Overview
Hightouch optimizes syncs by sending only the rows that have changed since the last run.
This process is called change data capture (CDC), or diffing.
Without CDC, every sync would resend the entire dataset, causing unnecessary API calls, slower syncs, and wasted downstream processing.
How CDC works
Whenever a new sync is triggered, Hightouch compares the previous sync run to the current set of query results. To do this, Hightouch keeps a record of the data sent in the last sync. This record is the diff file.
CDC only considers mapped model columns when creating and updating the diff file. The only exception is custom destinations, such as the HTTP Request destination, which consider all columns.
Steps in the CDC process:
- Hightouch queries the source using the defined model.
- Hightouch compares the current results to the results from the previous sync.
- Hightouch identifies differences by primary key:
- New rows
- Updated rows
- Removed rows
- Hightouch syncs only the changes to the destination, including any failed rows from the previous run.
- A new diff file is created for the next comparison.
Requirements
CDC relies on a unique primary key for every row in a model.
If primary keys are missing or duplicated, Hightouch can’t reliably track changes.
See Primary key requirements →.
CDC by sync mode
CDC behavior depends on the sync mode:
- Insert mode: only syncs rows whose primary key wasn’t present in the previous run.
- Update / Upsert modes: syncs rows where values have changed.
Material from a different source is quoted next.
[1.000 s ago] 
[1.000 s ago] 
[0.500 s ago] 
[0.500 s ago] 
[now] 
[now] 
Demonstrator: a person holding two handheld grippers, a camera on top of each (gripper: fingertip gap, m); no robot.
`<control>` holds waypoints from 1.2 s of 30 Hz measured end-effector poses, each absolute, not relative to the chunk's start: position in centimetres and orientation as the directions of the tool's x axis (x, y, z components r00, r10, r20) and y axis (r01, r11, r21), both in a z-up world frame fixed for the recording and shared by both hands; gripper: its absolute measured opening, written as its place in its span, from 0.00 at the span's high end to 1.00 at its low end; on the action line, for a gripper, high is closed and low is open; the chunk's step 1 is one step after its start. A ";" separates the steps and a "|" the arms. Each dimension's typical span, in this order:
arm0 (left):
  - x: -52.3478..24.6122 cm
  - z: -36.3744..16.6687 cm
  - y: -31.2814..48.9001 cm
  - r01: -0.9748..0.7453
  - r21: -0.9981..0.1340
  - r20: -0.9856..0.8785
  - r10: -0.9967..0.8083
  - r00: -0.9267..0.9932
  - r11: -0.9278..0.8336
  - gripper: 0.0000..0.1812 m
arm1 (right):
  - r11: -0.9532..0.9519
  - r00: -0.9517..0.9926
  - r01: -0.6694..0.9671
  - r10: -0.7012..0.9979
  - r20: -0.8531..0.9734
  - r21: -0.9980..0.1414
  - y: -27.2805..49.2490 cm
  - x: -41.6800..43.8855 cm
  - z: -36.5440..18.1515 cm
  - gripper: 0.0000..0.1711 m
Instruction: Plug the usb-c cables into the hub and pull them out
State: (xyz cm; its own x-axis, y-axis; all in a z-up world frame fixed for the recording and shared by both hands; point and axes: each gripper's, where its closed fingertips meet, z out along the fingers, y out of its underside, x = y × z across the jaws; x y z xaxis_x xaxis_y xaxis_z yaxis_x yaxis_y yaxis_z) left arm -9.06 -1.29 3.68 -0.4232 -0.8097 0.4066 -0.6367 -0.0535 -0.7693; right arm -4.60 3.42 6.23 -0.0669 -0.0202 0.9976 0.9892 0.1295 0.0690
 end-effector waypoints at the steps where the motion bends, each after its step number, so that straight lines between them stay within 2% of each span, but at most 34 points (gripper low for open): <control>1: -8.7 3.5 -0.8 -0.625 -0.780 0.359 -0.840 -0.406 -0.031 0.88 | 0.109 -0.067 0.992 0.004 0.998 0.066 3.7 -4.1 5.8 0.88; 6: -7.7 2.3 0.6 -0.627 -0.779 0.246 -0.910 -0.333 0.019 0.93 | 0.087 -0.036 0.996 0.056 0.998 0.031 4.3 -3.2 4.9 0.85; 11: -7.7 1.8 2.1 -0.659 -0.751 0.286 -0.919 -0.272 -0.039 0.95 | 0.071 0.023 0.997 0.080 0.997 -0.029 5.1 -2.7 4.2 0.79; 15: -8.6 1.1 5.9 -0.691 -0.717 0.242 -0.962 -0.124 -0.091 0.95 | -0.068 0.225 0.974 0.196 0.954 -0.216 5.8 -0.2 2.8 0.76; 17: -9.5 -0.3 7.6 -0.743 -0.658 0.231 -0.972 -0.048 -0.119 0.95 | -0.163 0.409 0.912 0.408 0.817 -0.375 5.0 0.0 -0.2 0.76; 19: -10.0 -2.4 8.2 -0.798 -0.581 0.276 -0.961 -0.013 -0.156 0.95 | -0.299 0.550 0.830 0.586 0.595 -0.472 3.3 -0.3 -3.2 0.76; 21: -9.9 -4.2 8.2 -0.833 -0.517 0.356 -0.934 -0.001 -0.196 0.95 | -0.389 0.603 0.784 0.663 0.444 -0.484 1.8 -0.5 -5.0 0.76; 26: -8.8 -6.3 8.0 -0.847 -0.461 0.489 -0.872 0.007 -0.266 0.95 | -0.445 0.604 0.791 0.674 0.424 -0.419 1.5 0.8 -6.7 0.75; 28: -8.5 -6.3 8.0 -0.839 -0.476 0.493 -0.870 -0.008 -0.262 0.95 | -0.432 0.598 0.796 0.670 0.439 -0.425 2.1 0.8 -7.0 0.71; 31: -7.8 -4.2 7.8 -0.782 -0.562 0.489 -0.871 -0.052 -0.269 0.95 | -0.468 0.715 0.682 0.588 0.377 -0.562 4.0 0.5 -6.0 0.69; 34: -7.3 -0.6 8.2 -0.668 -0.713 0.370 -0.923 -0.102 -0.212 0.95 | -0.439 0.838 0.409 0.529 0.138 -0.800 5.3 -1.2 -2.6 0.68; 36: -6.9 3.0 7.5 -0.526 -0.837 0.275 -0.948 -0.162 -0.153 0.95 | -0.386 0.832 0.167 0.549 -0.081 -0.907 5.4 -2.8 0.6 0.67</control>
- All and Archive modes: do not perform CDC; every row is sent every run.
Difference-based CDC
Hightouch uses a method called difference-based CDC because it compares the full before/after query results.
This is required when syncing from warehouses, since they cannot produce CDC logs for arbitrary SQL queries or dbt models.
In contrast, OLTP databases (like Postgres or MySQL) log incremental changes natively, which ETL tools often use when sending data into warehouses.
Because Hightouch does the reverse (sending data from warehouses), log-based CDC isn’t possible. This is a key distinction between ETL and reverse ETL.
When CDC occurs
CDC happens after Hightouch receives the query results from the source and before data is written to the destination.
If you see the sync status Querying in the UI, Hightouch is in one of these states:
- Waiting for query results
- Saving the diff file
- Performing CDC computation
Where CDC is computed
By default, CDC is performed on Hightouch-managed infrastructure.
For supported sources, you can enable the Lightning Sync Engine to compute CDC directly in your warehouse.
- Basic engine: CDC runs on Hightouch infra.
- Lightning engine: CDC runs in your warehouse, enabling faster syncs at higher volumes.
Where CDC data is stored
Hightouch stores previous query results (diff files) to compute changes.
- By default, diff files are stored in an encrypted Hightouch-managed bucket.
- Some plans allow you to bring your own bucket → to store diffs in your own infrastructure.
Diff files are retained for 30 days in Hightouch-managed storage.
If a sync doesn’t run for more than 30 days, you’ll need to reset CDC or run a full resync.
Resetting or resyncing CDC
Sometimes you may need to reset how CDC tracks changes. Common cases:
- Primary key changes: Hightouch prompts you to reset CDC when you change a model’s primary key.
- Resync full query: forces Hightouch to resend all rows, then resume CDC tracking.
- Reset CDC: ignores existing state and starts fresh on the next run (no data is sent during the reset run).
FAQ
What happens if I change my model configuration?
- Only mapped columns affect CDC tracking, except for HTTP Request destinations, which consider all columns.
- If you change a column’s primary key, Hightouch requires a CDC reset.
- For other model changes, see Model configuration docs.
As explained in the primary key updates section, if you alter a model's primary key by selecting a different column, you will be prompted to reset the change data capture for all syncs that depend on that model. Be careful when modifying primary keys. If you keep the same column name but alter the way its values are calculated, some records may be added or deleted in your destination, depending on how your sync is configured.
Learn more about changes to your model configuration in the model column changes section.
Does Hightouch keep historical CDC files?
No. Only the most recent diff file is stored and compared against.
What happens if my sync fails?
CDC re-attempts failed rows on the next run.
What happens if I stop syncing for more than 30 days?
Diff files in managed storage expire after 30 days. You’ll need to reset CDC or perform a full resync.
What happens if I change sync mappings?
Changing mappings may cause a full reprocess. See Field mapping updates.